Milan started the day in third and ended it outside European qualification for the Champions League. The swing is a damning indictment of inconsistency and poor decision-making. Once again, the club finds itself in crisis, with questions over the coach, the sporting director, and the long-term project under RedBird.
The final table reshapes the power dynamics in Serie A. Como and Roma in the Champions League means two clubs with very different models have broken into the elite. Como represent the modern, investor-backed project that climbed from the lower leagues. Roma represent a historic club reasserting itself under new ownership and a proven coach.
Juventus and Milan, two of Italy’s most successful clubs, are left to rebuild. Their absence from the Champions League will have financial and sporting consequences. Player sales, reduced transfer budgets, and difficulty attracting top talent all become more likely.
The fan violence that delayed the Torino-Juventus derby also casts a shadow over the day. Italian football has made strides in stadium safety and fan culture, but incidents like this show the problem hasn’t gone away. Serie A will face scrutiny over security and how to prevent similar scenes next season.
For Como, the focus now shifts to recruitment and preparation. Competing in the Champions League while maintaining a league campaign will test the squad’s depth. Fabregas will need reinforcements, but the appeal of Champions League football makes the job easier.
Roma will enter the Champions League with momentum and a clear tactical identity under Gasperini. The challenge will be balancing European demands with Serie A, where they’ll aim to close the gap on Inter and Napoli.
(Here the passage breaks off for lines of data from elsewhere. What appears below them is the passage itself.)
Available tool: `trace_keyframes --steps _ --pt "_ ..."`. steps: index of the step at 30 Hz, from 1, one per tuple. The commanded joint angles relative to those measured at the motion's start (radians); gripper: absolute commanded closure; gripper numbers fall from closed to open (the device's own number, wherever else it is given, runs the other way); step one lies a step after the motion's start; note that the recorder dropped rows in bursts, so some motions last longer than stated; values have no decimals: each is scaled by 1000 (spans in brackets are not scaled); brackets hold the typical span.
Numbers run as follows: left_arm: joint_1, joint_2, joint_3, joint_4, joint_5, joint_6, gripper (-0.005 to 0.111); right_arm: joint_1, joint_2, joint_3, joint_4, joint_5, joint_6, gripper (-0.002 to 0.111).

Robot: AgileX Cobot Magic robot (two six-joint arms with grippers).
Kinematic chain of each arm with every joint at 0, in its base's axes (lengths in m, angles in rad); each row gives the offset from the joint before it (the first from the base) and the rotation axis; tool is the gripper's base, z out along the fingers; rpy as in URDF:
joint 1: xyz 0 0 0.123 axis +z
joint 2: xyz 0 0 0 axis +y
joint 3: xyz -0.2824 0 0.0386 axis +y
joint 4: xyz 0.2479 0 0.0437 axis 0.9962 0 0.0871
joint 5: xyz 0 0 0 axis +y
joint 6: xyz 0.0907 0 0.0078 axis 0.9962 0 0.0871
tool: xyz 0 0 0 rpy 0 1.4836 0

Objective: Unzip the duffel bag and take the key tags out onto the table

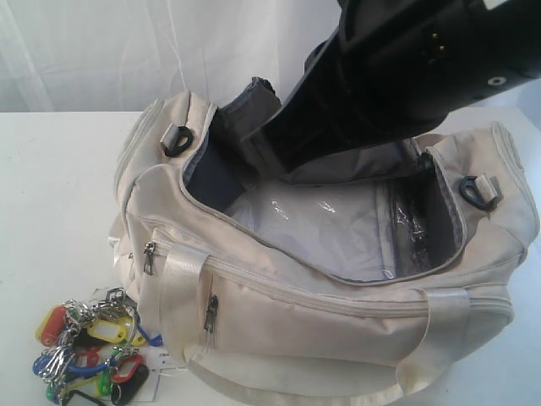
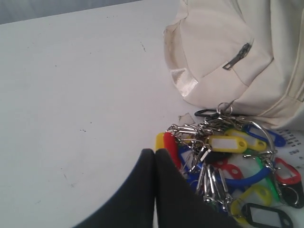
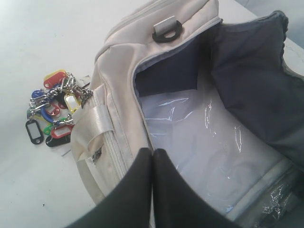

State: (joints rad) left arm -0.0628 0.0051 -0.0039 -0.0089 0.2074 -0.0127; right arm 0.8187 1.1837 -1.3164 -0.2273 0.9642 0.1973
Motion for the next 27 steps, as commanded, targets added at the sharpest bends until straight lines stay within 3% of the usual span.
trace_keyframes --steps 1,6,27 --pt "59 -5 4 -8 -6 -11 107 -2 -6 4 -2 -8 2 108" --pt "98 -5 4 -8 -6 -11 107 -2 -6 4 -2 -8 2 108" --pt "98 -5 4 -8 -6 -11 107 -2 -6 4 -2 -8 2 108"
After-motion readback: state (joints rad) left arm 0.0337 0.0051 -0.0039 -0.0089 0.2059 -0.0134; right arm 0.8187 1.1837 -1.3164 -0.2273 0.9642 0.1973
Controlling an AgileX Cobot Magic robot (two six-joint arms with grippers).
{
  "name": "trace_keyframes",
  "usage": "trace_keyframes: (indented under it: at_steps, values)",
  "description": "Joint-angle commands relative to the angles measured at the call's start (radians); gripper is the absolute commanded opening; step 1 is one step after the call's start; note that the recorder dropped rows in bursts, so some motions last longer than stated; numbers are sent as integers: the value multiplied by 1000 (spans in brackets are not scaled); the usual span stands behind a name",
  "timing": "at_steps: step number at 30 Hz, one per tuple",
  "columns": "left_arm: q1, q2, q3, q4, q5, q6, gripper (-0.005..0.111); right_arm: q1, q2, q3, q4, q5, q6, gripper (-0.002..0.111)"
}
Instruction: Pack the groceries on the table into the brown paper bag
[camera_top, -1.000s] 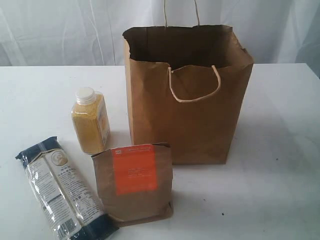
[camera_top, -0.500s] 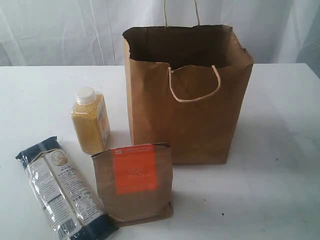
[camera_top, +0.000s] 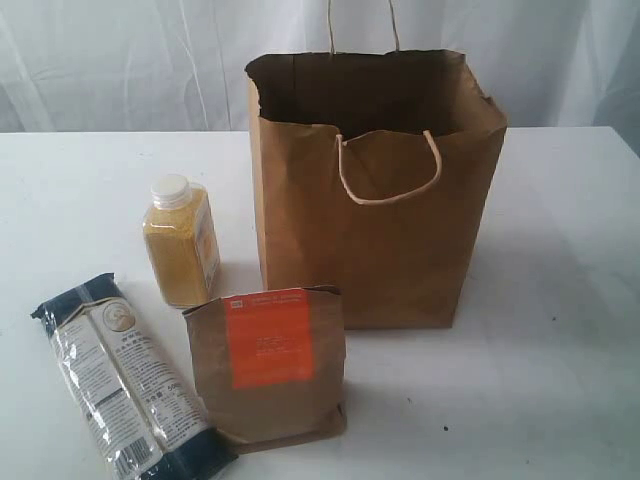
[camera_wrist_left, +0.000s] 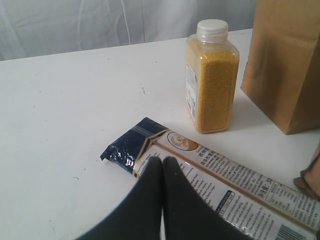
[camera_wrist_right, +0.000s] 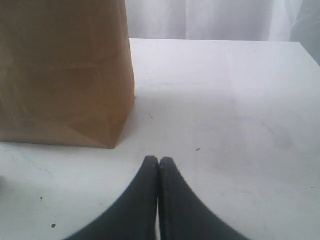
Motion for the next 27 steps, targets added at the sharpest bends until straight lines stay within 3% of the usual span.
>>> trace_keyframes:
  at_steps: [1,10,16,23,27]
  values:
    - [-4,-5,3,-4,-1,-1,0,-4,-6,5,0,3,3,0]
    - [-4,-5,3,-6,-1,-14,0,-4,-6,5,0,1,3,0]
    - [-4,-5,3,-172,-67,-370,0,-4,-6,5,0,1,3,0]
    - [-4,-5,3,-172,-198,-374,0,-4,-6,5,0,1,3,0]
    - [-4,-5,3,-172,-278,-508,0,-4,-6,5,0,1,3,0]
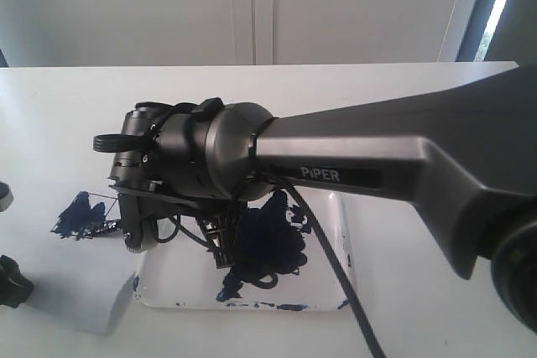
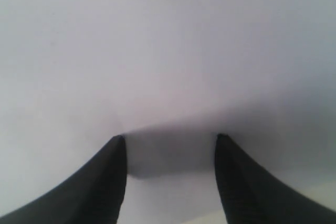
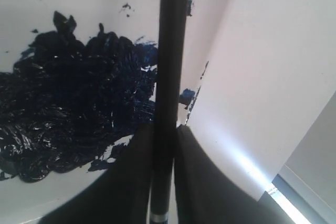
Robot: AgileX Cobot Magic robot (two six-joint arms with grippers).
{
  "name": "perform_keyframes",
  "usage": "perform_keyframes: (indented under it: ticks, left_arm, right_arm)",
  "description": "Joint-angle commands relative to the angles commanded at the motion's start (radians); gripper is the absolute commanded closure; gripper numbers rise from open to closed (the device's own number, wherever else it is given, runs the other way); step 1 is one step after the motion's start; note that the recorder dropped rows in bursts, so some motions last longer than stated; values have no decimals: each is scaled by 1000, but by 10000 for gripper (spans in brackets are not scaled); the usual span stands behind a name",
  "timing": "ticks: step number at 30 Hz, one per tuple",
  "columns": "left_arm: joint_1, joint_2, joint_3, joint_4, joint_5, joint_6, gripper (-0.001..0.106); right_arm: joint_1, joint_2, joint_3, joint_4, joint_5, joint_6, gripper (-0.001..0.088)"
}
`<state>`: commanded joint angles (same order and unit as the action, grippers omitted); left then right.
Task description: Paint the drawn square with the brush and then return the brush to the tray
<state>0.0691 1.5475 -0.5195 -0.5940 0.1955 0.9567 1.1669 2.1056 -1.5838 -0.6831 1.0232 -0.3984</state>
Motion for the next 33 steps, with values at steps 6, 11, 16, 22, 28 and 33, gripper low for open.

Juventus and Milan face summers of introspection. Both clubs need structural changes if they want to return to the Champions League consistently. For Milan, the pressure on RedBird is now intense. For Juventus, Spalletti’s project enters a critical second season.
One thing is certain: Serie A won’t look the same next year. The old guard stumbled, and two new names have crashed the party. Champions League nights at Como and Roma will be the story of 2026/27.